The taxi trade rep is also of the opinion that the existing six-mile radius within the Knowledge may be a bit outdated and unsuitable in the current times given the expansion of London over the years. However, he reassured readers that any changes made will have to ensure that the “gold standard” is retained and the service the London taxi trade provides is not compromised.

Steve McNamara said: “Once again, a combination of a flawed newspaper report designed to create a sensational headline, followed by a lot more flawed, inaccurate and outright lies on social media have resulted in more fake news being reported as factual!

“This time it was the Knowledge at the centre of the storm, and according to some it was being 'dumbed down', replaced with sat navs, or according to one of the Twitterati, scrapped altogether, so minicab drivers could ply for hire!

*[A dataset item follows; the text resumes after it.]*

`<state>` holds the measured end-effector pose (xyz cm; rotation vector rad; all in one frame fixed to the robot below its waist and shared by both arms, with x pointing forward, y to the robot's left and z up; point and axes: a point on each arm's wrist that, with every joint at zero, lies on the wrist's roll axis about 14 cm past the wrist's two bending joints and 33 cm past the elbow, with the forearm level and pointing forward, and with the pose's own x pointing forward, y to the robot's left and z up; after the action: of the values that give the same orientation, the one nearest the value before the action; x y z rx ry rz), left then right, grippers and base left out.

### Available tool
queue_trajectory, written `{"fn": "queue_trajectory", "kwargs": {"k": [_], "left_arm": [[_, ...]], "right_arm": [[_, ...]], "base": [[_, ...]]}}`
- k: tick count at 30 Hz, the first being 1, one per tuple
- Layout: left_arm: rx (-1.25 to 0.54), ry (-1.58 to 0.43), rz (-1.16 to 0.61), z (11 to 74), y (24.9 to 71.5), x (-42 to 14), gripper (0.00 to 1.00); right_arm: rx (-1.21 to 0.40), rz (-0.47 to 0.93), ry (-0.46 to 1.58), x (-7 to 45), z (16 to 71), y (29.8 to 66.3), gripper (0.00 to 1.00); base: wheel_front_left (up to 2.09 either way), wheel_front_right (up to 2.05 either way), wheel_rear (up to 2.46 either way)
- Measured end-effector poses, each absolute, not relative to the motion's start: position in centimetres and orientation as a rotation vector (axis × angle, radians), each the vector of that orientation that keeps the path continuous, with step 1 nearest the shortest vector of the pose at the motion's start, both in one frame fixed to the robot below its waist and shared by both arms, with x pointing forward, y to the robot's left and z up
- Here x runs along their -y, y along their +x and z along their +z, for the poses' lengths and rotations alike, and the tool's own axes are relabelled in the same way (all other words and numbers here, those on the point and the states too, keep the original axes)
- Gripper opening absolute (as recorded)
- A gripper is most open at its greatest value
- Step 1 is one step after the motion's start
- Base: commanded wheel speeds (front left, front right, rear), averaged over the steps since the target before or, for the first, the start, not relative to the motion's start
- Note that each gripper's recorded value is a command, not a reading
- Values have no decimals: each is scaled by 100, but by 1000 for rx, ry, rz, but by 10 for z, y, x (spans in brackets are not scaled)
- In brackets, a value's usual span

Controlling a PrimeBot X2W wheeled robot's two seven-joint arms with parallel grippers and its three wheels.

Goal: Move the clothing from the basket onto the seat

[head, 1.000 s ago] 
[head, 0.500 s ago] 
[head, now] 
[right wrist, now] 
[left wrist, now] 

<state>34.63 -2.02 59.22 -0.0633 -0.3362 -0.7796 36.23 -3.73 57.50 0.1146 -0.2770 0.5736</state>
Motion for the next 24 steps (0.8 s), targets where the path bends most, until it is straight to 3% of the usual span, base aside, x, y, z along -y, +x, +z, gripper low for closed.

“The truth is a bit less exciting; the Knowledge was last reviewed back in 2000, when it went from 468 runs down to 320. Had social media been a thing back then, this would also probably have been badged as ‘the end of the Knowledge.’ The truth is that since those changes, the average time taken to complete it has gone up every year, leaving many to question why. It’s therefore currently being looked at again, for only the second time in 50 years.

“There are various theories I’ve heard about why its taking as long as four years to complete, including younger people today are not as ‘bright’, London’s bigger, it’s now too dangerous to learn it on a moped, and a dozen others. The truth is no one knows.

“Personally, I suspect it’s a combination of a whole generation, who have no idea what a map is or how to look at one and that same generation is also used to being taught and learning things in bite size blocks or chunks, whereas the Knowledge is one enormous chunk of information.

“I don’t know what the changes, if any, will look like, but to meit seems a bit dated to have a six-mile radius. It doesn’t cover the City Airport or much of the development in the old docks but does cover areas of London that I’ve never been to since riding my Honda 90 in the 1980s.

“To be absolutely clear, any changes made must ensure that we retain our gold standard and the professionalism and level of service we are world famous for. The Knowledge is what sets us apart and makes our trade what it is, and we can not and must not compromise that. I was clear on this point when speaking to journalists, who asked us to comment on their stories, as was reported in the Sunday Telegraph, (see below) but hey why let facts and truth get in the way of the fake news and trolls on social media?”